Pat Kollenda and David Schaar reprised their roles as show commentators.
Pearson-Schneider was the first model on the runway, accompanied by Barnette who sang "Thank Heaven for Little Mayors ? What Would City Hall Do though she's only a size 2?" to the tune of the Maurice Chevalier classic in "Gigi." She wore a tweed suit, feathered wings and blushes.
Bardot Collection, Gallery of Wearable Art, Georgiou, Hobie Sports, Indian Summer, Kiri Brooke (Kirk's daughter) Collection of jewelry, Laura Downing, Leather Creations, Louise's Place, Melrose Place, On Board for Men, Sutton Place Boutique, Textile Dreams, Tippecanoes and Tops supplied the clothes and accessories for the show.
Alexis and Amber Hall chaired the raffle drawings and served on the show committee, which also included Jessalyn Shuey, Katie Wilson, Lisa Arden, Heather Knotts, Sherri Butcher, Victoria Winters, Chris Lutz, Ginger McCully, Tom Simpson, Jerry Beiser and Jay Horn.
STEELES NOT FORGOTTEN IN LAGUNA
The Harry and Grace Steele Foundation recently made its last gift, closing out the trust that had doled out about $165 million since it was founded in the early 1950s.
There is a reason that their names are on one wall of the large upstairs gallery at Laguna Art Museum.
The late Barbara Steele Williams, daughter of Harry and Grace, served as president of the museum board from 1976 to 1980, the first to be named president emeritus. Her contributions to the museum did not end when her term in office ended.
"No question, she was the key benefactor of the museum," Director Bolton Colburn said.
Not only did she contribute personally, she brought members of her family on board.
In 1980, part of the Virginia Steele Scott Memorial Collection was donated to the museum.

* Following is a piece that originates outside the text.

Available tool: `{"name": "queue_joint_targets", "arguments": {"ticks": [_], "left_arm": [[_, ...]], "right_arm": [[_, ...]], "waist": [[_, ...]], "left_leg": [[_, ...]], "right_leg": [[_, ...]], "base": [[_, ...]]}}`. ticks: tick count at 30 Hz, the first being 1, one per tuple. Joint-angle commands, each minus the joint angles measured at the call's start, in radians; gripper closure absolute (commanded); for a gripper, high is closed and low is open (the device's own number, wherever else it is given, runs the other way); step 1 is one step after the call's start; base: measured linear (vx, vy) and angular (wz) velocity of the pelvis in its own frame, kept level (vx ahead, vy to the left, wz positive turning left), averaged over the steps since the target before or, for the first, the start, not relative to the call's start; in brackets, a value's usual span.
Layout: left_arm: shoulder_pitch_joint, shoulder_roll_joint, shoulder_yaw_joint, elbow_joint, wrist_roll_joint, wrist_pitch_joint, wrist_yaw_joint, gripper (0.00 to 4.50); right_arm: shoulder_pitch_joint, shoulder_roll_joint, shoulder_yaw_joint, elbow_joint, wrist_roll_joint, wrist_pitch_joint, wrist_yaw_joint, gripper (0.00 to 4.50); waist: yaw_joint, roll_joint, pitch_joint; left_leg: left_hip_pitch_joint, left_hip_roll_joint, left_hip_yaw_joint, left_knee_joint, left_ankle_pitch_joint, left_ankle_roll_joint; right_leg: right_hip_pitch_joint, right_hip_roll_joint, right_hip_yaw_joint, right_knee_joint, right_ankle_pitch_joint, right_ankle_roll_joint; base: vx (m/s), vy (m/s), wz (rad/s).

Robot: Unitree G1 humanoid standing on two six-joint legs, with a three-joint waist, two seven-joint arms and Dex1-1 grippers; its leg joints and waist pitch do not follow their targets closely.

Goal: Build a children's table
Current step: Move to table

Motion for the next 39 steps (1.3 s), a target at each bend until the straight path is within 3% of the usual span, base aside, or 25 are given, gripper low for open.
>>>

A bit later, in the mid-1980s, the Steele Foundation donated funds toward the renovation of the museum, which enlarged the exhibition and office space and redesigned the exterior ? remember the bubblegum pink?
Williams chaired the remodeling and contributed toward it. Her husband, the late LA Times editor Nick B. Williams, made significant contributions to the museum's endowment fund. Their names are also on one wall of the big gallery.
Before she died, Williams established a foundation in her name with the Orange County Community Foundation to benefit the museum, the Laguna Playhouse, the Laguna College of Art & Design and the Orange County Performing Arts Center.
Grace Steele founded the original trust, seeding it with stock from the family-owned U. S. Electrical Motors, which later merged with Emerson Electric Co. Judicious investments of the dividends resulted in hefty contributions to Orange County philanthropic and cultural organizations.